▶ [Required action]: A line below contains "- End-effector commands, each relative", and a later one contains "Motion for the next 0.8". Repeat both, with every line between them, exactly.

▶ [Data for review]:
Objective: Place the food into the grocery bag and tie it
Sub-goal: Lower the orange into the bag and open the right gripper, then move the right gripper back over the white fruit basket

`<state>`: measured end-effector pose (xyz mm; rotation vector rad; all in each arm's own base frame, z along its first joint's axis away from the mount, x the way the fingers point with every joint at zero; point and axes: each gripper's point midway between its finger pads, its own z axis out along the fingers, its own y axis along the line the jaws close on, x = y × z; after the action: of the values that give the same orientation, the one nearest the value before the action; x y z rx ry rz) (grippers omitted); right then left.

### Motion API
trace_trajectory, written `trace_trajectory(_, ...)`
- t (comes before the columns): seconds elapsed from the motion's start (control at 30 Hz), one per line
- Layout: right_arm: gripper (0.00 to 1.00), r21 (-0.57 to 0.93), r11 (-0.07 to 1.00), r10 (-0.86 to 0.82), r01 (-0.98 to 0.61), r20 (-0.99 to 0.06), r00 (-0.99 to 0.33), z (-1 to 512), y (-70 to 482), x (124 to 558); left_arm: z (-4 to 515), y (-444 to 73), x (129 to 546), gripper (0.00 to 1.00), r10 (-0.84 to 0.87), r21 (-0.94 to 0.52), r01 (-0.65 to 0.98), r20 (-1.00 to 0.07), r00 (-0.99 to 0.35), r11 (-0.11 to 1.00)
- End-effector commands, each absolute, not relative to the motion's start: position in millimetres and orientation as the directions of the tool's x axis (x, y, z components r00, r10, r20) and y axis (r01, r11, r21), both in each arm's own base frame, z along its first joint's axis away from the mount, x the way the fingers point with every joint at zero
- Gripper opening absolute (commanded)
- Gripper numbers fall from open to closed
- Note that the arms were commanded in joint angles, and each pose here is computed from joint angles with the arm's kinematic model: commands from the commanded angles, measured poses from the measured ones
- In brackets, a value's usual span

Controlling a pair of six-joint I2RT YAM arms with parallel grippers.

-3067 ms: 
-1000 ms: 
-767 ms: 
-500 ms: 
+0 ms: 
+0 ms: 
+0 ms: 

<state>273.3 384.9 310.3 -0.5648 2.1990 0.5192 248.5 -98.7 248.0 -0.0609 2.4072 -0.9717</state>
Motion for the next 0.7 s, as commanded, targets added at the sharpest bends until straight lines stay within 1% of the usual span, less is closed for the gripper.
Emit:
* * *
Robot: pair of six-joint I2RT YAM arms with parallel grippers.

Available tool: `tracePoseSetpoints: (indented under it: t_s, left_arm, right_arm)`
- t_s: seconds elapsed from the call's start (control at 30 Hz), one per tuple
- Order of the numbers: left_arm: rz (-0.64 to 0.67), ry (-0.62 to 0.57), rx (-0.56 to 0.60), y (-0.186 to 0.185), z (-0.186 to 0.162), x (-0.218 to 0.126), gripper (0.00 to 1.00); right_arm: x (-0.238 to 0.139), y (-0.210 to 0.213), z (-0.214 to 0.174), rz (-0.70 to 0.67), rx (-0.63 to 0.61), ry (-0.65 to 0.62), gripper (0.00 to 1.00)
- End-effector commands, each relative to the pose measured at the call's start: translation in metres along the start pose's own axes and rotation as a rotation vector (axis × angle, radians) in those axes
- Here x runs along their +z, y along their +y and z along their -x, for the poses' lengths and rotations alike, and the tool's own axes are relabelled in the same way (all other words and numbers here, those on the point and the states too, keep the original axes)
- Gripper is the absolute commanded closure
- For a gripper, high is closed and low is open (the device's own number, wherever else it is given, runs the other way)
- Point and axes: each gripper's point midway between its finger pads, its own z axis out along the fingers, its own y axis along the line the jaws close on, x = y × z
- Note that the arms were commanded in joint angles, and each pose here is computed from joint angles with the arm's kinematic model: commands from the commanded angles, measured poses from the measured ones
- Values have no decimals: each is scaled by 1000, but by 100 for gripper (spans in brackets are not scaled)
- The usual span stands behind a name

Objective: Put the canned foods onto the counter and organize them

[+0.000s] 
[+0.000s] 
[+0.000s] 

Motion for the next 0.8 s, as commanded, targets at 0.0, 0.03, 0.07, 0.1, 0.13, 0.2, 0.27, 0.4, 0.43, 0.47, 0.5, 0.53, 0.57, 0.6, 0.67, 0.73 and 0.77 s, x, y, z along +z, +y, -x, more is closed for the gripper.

▶ [Answer section]:
- End-effector commands, each relative to the pose measured at the call's start: translation in metres along the start pose's own axes and rotation as a rotation vector (axis × angle, radians) in those axes
- Here x runs along their +z, y along their +y and z along their -x, for the poses' lengths and rotations alike, and the tool's own axes are relabelled in the same way (all other words and numbers here, those on the point and the states too, keep the original axes)
- Gripper is the absolute commanded closure
- For a gripper, high is closed and low is open (the device's own number, wherever else it is given, runs the other way)
- Point and axes: each gripper's point midway between its finger pads, its own z axis out along the fingers, its own y axis along the line the jaws close on, x = y × z
- Note that the arms were commanded in joint angles, and each pose here is computed from joint angles with the arm's kinematic model: commands from the commanded angles, measured poses from the measured ones
- Values have no decimals: each is scaled by 1000, but by 100 for gripper (spans in brackets are not scaled)
- The usual span stands behind a name

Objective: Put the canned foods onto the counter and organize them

[+0.000s] 
[+0.000s] 
[+0.000s] 

Motion for the next 0.8 s, as commanded, targets at 0.0, 0.03, 0.07, 0.1, 0.13, 0.2, 0.27, 0.4, 0.43, 0.47, 0.5, 0.53, 0.57, 0.6, 0.67, 0.73 and 0.77 s, x, y, z along +z, +y, -x, more is closed for the gripper.

No additional output is expected for this exercise.